Przypomniałem sobie te słowa, gdy biegając po bazie, natknąłem się na park maszyn saperskich.

Wszystkie te buffalo i husky warte są dziesiątki milionów dolarów za pojazd. Zatem w jednej chwili ogarniam wzrokiem majątek o wartości setek milionów zielonych.

I po co to wszystko? Ano po to, by zredukować zagrożenie, jakie stwarza ładunek domowej produkcji, umieszczony w plastikowym wiadrze po dwa dolary za sztukę…

Ale bywa, że nawet te inżynieryjne cacka nie spełniają swojej roli. I na niewykrytej minie wylatuje w powietrze inny pojazd, też warty co najmniej kilka milionów dolarów. Albo złotych, tyle że kilkanaście, gdy pecha ma załoga polskiego, zielonego diabła.

Jest w Ghazni takie miejsce, do którego trafiają uszkodzone wozy. To serwis, gdzie część z nich udaje się przywrócić do służby. Jednak zanim trafią na warsztat, stoją na placu i straszą wyrwanymi kołami.

Doprawdy, przygnębiający widok.

jjj
Jest w Ghazni takie miejsce, do którego trafiają uszkodzone wozy/fot. Marcin Ogdowski

W rosomaku rządzi załoga

27 komentarzy | 16 września 2009

Jadę “świniakiem” z jednogwiazdkowym generałem na desancie. Tak, tak – generałowie też czasami przemieszczają się rosomakami.

W Polsce załoga chodziłaby jak na szpilkach, byle tylko nie podpaść wysokiej szarży. Piszę to bez złośliwości, za to z przekonaniem, gdyż wiele razy byłem świadkiem podlizywania się generałom.

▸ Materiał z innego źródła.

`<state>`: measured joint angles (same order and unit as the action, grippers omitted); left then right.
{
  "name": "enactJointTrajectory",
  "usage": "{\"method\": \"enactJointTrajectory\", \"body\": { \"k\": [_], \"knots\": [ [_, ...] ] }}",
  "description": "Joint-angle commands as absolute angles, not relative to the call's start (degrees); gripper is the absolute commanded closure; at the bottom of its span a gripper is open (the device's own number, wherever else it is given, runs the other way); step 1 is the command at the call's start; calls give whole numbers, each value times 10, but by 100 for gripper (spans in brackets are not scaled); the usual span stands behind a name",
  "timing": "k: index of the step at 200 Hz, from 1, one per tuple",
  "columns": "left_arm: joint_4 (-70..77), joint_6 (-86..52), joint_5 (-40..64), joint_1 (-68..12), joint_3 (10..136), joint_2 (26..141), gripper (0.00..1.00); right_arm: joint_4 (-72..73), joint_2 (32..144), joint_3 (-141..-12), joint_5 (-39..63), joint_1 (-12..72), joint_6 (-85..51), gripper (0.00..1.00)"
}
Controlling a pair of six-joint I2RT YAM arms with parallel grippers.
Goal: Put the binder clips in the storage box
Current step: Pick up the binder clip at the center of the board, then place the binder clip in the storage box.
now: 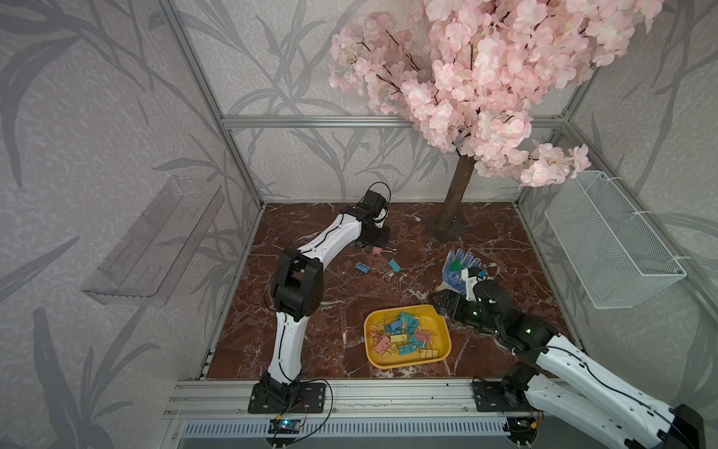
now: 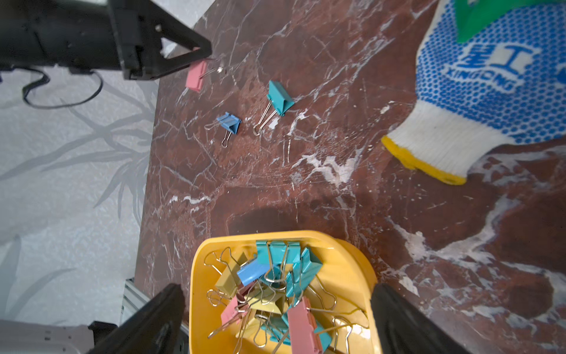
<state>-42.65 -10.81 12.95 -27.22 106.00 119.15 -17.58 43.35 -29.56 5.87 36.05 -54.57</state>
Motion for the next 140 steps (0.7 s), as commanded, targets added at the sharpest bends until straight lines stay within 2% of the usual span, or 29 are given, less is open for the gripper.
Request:
{"method": "enactJointTrajectory", "body": {
  "k": [1,36,73,106,140],
  "knots": [
    [-398,-131,185,-279,1026,1138,75,-129,417,-276,108,332,-598,1],
    [-330,-154,241,-335,921,1006,74,-99,419,-263,176,237,-610,1],
    [-279,-152,188,-469,792,883,72,-81,446,-275,220,174,-602,1],
    [-250,-167,145,-584,694,852,70,-65,476,-288,234,165,-597,1],
    [-181,-214,144,-615,600,847,70,-51,488,-288,243,163,-603,1]
  ]
}}
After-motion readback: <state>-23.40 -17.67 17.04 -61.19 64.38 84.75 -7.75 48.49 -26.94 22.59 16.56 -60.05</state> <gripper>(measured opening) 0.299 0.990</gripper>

Ale frontowe wojsko ma swoje własne reguły.

Transporter wypełnia muzyka “Guns N’ Roses”, a konkretnie utwór “November Rain”. A później “Don’t cry” i parę innych kawałków. Obsługa wieży nie oszczędza uszu ani swoich, ani desantu.

Generał tymczasem – po naszywce widać, że spadochroniarz – nie “trepi”, nie narzuca woli. Najwyraźniej uznaje zasadę, że w rosomaku rządzi załoga.

I to mi się podoba…

zaloga
Obsługa wieży nie oszczędza uszu ani swoich, ani desantu…/fot. Marcin Ogdowski

Spacer po Ghazni

53 komentarze | 15 września 2009

Centrum Ghazni przypomina oblężoną twierdzę. Gdzie nie spojrzeć, tam żołnierze – polscy, amerykańscy i afgańscy.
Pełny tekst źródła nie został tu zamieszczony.